Task directions:
Going down the data below, set down exactly the line with "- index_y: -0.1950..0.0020" and each line after it through the line with "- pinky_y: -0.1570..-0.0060"; no other lines.
Listed records: Begin
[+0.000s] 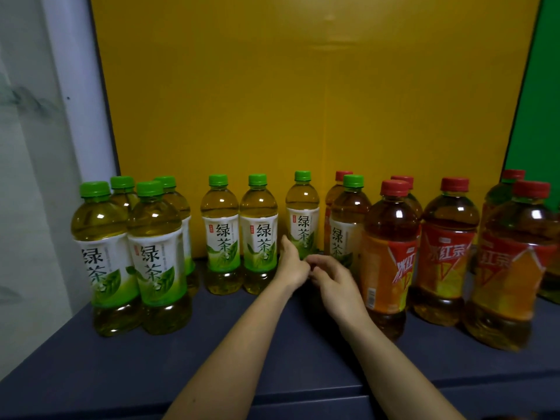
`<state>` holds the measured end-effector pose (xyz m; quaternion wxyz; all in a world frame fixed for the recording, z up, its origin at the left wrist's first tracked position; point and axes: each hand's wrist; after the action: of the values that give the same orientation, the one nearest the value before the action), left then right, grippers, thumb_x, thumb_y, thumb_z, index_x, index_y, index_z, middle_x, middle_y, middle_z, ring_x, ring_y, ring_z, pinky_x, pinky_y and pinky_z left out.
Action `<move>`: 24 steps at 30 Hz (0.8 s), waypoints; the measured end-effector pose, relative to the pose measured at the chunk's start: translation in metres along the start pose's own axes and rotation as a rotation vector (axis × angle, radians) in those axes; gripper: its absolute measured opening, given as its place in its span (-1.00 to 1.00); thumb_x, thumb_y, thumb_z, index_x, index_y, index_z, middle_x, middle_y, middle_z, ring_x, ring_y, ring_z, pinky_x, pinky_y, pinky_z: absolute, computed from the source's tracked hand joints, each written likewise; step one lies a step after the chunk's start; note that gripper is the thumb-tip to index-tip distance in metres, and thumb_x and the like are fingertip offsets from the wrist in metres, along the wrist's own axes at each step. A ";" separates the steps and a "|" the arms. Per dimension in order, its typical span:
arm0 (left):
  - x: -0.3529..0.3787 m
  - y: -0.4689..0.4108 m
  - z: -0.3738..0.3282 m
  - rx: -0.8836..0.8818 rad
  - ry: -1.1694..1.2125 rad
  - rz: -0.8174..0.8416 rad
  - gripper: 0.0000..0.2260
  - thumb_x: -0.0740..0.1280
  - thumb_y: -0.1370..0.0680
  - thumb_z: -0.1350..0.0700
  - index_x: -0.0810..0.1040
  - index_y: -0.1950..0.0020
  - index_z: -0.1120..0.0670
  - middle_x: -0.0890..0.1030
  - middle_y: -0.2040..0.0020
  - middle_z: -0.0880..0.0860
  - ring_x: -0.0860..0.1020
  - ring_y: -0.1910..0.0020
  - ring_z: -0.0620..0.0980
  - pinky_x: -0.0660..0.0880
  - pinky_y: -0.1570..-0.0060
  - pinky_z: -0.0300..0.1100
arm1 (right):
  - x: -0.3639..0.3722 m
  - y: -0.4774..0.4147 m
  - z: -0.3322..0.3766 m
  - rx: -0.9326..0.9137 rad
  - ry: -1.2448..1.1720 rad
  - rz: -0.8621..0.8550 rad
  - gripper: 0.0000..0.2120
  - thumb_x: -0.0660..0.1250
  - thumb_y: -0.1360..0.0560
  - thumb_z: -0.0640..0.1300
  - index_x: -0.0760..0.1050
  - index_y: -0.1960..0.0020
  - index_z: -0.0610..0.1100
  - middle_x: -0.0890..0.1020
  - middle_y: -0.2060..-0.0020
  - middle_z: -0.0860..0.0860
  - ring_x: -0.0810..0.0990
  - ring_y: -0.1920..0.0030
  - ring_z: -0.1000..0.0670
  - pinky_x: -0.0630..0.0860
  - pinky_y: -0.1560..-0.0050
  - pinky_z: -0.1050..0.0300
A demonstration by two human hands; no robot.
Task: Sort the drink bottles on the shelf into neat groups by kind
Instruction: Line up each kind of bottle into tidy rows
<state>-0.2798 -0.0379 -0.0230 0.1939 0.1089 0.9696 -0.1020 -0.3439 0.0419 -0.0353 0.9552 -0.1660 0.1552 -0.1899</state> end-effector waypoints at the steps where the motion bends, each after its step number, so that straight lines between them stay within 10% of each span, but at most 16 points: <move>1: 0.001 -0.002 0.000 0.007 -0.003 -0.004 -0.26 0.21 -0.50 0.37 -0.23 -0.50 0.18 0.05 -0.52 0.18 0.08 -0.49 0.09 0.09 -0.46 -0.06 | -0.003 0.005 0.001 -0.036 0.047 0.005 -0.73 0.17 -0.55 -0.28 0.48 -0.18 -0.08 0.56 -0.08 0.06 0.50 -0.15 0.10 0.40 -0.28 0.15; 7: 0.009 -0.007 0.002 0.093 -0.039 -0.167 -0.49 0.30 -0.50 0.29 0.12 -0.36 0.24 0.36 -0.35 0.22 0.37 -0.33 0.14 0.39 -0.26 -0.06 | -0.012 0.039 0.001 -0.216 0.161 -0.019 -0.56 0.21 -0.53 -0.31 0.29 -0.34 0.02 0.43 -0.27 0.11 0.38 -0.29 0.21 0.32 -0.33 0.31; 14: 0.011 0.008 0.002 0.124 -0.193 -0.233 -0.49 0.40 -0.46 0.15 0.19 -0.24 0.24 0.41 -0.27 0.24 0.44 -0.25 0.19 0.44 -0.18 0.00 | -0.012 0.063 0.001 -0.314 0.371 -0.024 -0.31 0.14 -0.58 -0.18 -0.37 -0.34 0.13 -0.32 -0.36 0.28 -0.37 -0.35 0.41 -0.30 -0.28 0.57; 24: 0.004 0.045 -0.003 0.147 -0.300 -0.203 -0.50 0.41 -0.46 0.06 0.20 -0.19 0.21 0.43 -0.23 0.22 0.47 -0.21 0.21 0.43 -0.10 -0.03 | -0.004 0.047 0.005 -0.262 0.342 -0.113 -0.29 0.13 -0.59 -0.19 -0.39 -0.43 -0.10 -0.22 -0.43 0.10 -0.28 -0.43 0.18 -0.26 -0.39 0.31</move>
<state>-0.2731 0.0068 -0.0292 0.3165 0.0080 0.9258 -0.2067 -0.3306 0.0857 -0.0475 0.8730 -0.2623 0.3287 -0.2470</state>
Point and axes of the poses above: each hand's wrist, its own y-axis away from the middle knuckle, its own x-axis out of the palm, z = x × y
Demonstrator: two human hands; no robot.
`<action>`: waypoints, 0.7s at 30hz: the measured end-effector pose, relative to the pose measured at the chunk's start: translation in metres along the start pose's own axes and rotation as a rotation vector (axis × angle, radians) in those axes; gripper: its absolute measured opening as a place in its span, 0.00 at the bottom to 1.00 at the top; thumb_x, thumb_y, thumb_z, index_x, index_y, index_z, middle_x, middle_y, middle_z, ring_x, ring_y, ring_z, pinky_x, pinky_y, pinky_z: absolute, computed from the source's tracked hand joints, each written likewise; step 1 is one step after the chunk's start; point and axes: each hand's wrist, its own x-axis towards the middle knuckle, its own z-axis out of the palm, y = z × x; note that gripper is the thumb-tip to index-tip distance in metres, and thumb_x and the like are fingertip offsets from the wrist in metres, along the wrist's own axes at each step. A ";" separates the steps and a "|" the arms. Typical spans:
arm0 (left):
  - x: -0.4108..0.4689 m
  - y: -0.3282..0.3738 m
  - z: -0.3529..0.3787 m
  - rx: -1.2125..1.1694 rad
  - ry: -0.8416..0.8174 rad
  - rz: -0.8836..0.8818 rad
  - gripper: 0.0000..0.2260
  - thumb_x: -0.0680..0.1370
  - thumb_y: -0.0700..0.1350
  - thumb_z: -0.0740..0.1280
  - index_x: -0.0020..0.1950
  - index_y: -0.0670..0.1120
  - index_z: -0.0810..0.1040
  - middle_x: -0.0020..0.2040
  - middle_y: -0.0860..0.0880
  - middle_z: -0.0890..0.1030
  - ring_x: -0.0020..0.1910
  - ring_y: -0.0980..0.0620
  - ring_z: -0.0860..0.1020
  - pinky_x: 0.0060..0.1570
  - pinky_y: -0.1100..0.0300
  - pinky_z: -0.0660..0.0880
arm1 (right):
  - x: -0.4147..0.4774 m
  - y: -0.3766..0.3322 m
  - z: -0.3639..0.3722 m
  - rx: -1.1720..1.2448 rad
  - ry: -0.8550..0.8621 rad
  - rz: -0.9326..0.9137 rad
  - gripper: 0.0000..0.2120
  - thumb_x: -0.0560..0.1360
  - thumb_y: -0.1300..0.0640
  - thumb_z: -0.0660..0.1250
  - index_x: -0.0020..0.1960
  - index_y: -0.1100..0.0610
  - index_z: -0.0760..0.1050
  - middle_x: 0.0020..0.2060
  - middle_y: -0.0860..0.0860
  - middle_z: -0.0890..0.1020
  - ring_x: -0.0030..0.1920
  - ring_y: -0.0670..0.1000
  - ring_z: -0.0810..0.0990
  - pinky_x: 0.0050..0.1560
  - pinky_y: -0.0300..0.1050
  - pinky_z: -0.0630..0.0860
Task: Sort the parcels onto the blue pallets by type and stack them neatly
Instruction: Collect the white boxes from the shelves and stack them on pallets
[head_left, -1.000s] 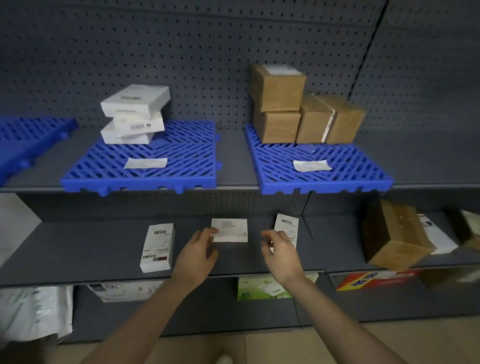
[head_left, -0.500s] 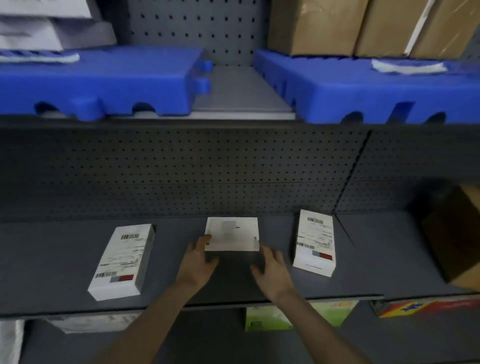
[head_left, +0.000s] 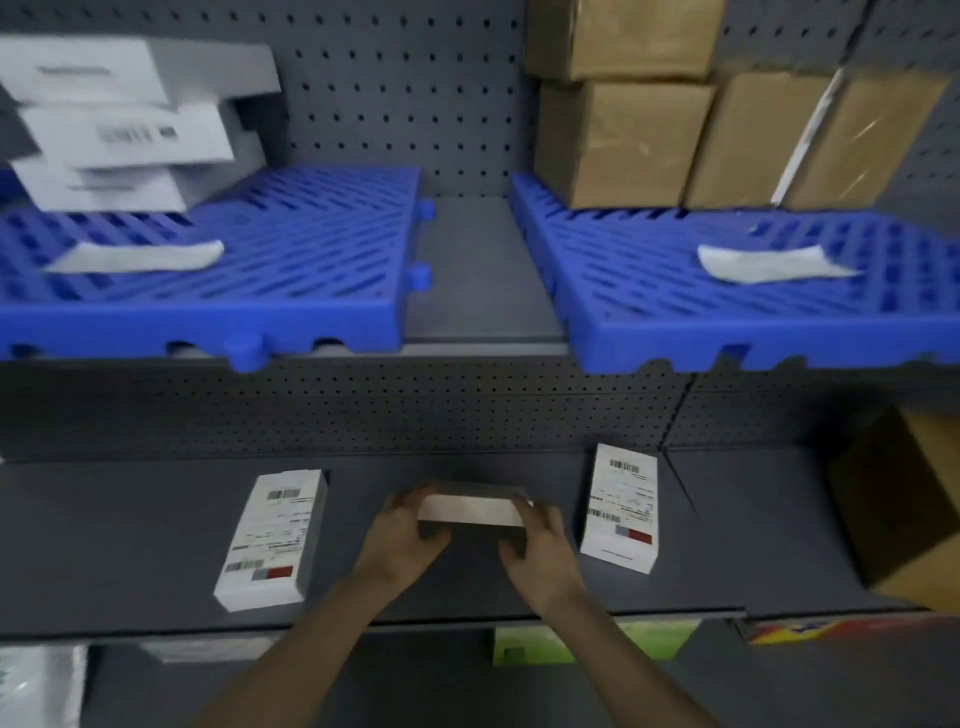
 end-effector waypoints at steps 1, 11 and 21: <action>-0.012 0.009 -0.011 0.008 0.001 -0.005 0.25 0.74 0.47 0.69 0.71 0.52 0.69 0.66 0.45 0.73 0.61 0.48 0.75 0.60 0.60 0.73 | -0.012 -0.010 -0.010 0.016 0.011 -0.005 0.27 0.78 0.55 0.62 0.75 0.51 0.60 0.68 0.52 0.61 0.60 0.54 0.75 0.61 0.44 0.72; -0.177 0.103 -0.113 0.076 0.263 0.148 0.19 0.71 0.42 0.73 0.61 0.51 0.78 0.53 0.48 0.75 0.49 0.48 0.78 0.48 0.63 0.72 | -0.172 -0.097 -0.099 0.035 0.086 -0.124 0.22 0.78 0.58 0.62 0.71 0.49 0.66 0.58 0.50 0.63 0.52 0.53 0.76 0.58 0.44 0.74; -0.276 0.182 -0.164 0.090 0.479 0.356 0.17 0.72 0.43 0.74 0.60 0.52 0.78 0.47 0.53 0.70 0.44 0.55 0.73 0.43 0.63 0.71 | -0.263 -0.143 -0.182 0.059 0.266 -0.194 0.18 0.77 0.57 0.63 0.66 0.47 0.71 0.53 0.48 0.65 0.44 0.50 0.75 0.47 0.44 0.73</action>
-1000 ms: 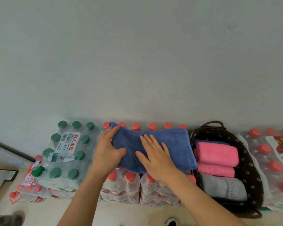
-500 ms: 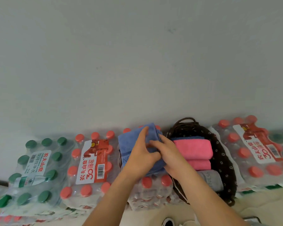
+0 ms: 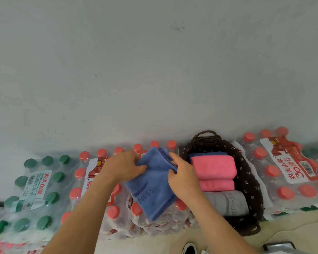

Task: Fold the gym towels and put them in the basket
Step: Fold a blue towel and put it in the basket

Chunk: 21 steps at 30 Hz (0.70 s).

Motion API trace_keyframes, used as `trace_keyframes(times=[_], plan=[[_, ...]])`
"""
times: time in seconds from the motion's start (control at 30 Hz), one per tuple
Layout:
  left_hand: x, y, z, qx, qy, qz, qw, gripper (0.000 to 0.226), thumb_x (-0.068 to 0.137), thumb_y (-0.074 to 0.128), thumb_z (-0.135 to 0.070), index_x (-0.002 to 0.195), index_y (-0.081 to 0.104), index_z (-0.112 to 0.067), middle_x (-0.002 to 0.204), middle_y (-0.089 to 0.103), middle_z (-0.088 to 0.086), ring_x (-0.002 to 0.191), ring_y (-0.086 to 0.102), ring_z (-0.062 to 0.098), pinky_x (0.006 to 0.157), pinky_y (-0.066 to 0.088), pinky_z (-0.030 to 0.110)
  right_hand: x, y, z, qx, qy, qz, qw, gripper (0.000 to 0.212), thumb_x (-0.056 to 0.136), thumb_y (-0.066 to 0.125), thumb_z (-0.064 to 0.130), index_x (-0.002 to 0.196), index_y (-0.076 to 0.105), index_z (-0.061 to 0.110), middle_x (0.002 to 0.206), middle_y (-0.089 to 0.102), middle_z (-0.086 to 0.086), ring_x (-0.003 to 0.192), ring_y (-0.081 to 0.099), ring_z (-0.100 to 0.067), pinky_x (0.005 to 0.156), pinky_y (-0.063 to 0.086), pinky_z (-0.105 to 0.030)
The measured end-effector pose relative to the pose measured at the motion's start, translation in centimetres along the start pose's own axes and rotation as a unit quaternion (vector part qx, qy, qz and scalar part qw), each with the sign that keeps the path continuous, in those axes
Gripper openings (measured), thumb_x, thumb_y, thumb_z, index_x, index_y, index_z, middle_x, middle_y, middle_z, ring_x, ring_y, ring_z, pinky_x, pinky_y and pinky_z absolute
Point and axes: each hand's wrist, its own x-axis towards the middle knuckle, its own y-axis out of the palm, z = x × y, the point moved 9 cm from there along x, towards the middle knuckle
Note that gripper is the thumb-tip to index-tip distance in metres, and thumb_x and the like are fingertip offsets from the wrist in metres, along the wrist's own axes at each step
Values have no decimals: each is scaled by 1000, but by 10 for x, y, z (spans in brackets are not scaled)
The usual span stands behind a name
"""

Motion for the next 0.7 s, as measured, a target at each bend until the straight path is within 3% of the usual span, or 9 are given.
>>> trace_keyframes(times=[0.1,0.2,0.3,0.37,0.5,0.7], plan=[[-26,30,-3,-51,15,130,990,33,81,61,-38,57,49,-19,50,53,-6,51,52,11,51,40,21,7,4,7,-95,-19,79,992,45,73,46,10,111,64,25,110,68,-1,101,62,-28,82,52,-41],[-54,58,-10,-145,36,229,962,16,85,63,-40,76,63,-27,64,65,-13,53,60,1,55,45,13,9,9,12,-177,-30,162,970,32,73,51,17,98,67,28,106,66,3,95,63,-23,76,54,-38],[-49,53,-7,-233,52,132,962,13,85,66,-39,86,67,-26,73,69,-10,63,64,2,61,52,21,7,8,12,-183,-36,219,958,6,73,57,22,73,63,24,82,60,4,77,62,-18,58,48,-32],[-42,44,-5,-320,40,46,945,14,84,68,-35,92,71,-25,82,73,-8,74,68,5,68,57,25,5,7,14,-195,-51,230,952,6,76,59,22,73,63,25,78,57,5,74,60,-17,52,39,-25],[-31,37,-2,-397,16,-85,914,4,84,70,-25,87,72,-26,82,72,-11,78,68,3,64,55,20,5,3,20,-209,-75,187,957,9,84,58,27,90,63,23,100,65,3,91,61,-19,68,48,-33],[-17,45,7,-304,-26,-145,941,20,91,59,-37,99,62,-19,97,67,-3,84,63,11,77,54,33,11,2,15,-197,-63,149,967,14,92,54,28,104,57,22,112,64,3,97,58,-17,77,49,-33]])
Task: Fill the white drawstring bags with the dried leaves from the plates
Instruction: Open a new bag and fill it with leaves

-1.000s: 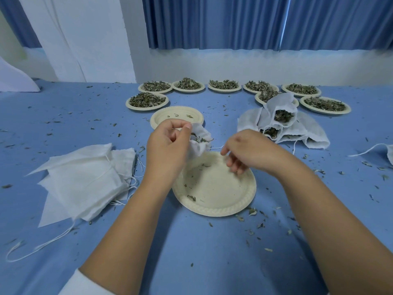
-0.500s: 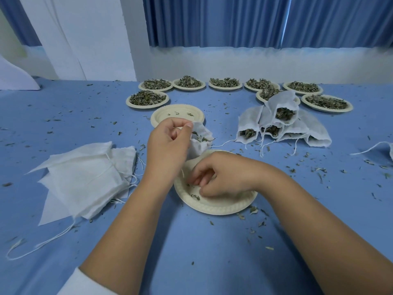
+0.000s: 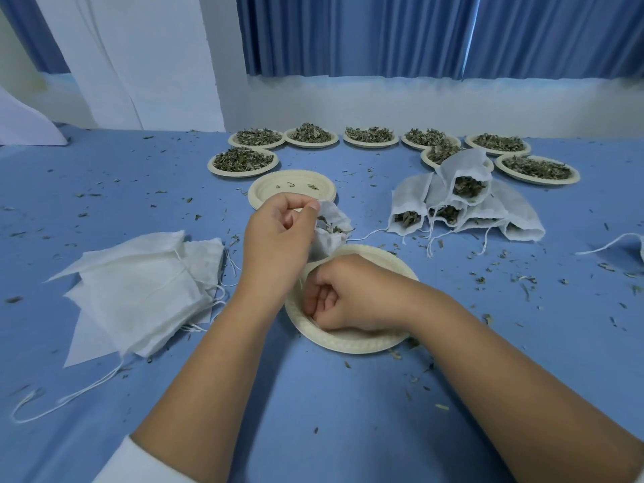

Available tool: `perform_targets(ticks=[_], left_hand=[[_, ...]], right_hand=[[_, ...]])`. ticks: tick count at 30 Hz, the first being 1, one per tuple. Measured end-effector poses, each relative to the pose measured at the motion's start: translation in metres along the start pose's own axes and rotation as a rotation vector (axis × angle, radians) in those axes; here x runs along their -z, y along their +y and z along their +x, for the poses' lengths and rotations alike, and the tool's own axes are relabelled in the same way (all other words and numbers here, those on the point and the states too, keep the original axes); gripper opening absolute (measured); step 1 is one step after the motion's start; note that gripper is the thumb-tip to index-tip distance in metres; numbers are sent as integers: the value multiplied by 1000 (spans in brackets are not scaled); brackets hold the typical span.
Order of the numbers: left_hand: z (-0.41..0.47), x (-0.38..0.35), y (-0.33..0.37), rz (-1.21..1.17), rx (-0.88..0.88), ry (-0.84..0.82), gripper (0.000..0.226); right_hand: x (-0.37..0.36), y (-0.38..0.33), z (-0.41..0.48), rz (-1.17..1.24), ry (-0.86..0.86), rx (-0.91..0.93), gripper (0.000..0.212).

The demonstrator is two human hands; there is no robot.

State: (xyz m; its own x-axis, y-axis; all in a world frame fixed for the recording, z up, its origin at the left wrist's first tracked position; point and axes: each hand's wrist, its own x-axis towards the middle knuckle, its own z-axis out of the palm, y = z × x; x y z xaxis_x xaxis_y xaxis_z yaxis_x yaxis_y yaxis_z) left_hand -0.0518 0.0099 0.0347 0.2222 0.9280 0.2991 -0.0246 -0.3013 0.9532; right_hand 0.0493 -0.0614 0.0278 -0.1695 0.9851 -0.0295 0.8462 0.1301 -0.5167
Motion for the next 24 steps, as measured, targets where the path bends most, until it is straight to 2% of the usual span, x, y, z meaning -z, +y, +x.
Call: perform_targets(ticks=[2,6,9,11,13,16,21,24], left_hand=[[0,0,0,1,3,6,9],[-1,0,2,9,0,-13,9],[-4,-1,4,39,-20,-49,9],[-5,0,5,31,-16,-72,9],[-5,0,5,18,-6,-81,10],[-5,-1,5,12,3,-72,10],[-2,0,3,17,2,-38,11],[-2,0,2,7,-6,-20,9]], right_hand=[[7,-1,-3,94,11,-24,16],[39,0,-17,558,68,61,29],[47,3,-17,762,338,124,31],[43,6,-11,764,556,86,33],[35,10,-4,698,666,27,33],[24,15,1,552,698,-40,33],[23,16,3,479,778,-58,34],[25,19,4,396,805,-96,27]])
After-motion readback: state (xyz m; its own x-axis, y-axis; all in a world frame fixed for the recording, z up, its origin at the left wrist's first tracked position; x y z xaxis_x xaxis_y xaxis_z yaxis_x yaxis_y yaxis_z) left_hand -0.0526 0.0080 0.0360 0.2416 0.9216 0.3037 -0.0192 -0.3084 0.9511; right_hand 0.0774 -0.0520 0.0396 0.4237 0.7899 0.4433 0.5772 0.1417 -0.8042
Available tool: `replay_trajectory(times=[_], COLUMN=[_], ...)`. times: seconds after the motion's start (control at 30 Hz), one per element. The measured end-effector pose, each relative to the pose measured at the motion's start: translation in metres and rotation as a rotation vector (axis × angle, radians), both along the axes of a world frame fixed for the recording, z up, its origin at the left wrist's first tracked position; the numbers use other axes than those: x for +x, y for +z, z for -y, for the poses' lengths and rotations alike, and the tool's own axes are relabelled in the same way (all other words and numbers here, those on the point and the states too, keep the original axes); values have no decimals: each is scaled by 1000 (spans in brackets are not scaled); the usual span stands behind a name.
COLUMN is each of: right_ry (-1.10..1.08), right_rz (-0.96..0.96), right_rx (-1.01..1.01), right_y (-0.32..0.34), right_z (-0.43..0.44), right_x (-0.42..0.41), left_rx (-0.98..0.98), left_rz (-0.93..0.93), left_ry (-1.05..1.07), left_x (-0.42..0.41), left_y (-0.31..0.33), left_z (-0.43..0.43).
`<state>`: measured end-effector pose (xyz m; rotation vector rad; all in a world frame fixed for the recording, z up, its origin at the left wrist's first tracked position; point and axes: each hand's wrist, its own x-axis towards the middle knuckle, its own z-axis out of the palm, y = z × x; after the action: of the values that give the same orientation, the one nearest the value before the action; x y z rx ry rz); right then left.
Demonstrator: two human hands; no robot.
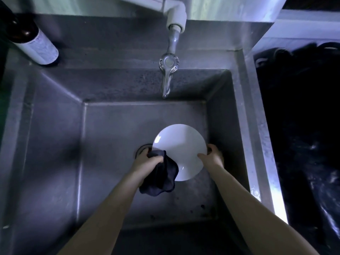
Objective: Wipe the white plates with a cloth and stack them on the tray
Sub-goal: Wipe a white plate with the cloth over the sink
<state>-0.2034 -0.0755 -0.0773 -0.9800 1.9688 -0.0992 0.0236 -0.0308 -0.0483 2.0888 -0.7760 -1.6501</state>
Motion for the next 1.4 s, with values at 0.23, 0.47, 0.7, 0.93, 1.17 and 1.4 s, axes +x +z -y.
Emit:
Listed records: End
Task response:
  - index_y: -0.1950..0.0020
  - index_z: -0.1120..0.0670
  - middle_x: -0.0890..0.1030
  - middle_y: -0.2040..0.0020
  - middle_z: -0.0880..0.0860
  - ring_x: -0.0860..0.1020
  - ring_y: -0.1910..0.0020
  - ring_z: -0.0620..0.0980
  - pinky_x: -0.0660..0.0880
  - pinky_y: -0.1570..-0.0060

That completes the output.